Task description
Reproduce exactly the lines below, from the first through the one containing "Question: Where in this photograph is the brown", and nothing more.

[[ Exercise input, beginning ]]

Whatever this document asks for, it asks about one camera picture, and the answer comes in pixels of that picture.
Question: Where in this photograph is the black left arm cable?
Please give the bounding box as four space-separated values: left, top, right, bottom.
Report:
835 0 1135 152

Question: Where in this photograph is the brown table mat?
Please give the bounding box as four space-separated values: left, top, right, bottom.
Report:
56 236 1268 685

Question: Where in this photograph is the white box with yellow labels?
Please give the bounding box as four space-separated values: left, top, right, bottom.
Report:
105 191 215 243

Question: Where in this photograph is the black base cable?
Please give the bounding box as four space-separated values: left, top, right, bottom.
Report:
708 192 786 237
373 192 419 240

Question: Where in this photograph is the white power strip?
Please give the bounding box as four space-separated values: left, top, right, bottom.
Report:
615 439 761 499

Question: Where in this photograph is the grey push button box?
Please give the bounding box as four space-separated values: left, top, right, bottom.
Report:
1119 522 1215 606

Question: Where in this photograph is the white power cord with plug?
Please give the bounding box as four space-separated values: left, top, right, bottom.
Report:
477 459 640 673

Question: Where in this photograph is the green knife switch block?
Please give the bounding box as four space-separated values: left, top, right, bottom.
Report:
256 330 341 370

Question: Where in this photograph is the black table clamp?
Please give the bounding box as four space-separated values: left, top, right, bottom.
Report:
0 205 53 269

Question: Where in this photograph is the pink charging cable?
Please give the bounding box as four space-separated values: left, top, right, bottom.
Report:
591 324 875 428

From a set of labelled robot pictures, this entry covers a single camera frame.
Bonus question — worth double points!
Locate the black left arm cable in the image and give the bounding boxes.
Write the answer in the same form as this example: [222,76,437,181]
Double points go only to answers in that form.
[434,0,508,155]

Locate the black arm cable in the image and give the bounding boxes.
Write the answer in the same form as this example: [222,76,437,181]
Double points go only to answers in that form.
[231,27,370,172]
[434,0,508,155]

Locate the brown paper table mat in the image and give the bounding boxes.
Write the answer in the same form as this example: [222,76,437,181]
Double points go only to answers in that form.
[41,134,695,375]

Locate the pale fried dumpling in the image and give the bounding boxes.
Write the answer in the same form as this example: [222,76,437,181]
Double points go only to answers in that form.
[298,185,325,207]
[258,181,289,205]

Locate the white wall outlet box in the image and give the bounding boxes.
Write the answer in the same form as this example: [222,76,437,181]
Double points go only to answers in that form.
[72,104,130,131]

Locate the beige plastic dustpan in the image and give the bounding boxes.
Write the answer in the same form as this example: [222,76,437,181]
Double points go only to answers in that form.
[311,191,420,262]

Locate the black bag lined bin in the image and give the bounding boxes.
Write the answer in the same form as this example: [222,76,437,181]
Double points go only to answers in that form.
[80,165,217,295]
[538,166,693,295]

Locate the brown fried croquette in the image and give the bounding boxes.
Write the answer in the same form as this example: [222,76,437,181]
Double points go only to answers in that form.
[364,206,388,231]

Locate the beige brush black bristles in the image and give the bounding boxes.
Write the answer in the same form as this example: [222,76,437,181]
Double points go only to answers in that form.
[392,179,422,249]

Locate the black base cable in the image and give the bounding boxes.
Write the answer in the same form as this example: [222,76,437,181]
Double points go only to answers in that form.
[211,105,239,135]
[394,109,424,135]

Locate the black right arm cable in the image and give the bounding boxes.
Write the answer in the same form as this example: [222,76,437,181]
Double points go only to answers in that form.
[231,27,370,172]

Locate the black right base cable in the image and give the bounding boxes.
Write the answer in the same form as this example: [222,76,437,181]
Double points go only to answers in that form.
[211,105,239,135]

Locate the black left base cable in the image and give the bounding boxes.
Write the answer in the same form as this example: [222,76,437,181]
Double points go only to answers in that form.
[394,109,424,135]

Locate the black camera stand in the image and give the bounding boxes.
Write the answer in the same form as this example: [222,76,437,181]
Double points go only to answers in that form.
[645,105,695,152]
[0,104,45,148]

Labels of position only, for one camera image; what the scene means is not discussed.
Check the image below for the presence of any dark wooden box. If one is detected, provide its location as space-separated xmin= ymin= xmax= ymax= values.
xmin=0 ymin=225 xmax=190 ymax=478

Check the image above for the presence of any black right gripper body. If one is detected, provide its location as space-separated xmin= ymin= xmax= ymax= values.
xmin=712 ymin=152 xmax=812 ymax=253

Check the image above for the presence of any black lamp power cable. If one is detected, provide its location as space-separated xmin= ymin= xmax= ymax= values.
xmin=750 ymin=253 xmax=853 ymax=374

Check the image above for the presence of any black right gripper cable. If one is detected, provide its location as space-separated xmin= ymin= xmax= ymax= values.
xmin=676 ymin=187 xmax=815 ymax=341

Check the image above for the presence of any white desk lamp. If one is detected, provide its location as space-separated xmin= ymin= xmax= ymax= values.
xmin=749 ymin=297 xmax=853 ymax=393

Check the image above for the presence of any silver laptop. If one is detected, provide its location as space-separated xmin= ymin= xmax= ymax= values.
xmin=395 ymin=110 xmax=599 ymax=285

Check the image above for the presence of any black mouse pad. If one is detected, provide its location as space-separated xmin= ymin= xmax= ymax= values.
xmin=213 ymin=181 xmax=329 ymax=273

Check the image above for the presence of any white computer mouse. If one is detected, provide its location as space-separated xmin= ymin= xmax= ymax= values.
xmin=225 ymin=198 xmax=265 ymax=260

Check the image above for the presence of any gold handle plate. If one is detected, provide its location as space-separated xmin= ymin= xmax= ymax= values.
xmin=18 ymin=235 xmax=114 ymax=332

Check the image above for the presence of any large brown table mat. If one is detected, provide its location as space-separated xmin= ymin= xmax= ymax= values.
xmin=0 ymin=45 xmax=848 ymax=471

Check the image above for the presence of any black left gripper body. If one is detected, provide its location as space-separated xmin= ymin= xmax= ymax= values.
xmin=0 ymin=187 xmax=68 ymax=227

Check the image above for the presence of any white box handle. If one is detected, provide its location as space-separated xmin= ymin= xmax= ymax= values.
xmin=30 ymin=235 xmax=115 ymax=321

[[ Exercise input, end ]]

Problem solution
Whatever this document asks for, it asks about one camera picture, and the answer comes in pixels of that picture.
Question: Where in this photograph is the black left arm cable?
Please give the bounding box as four space-separated values: left, top, right, bottom.
Report:
835 0 1135 152

Question: Where in this photograph is the brown table mat?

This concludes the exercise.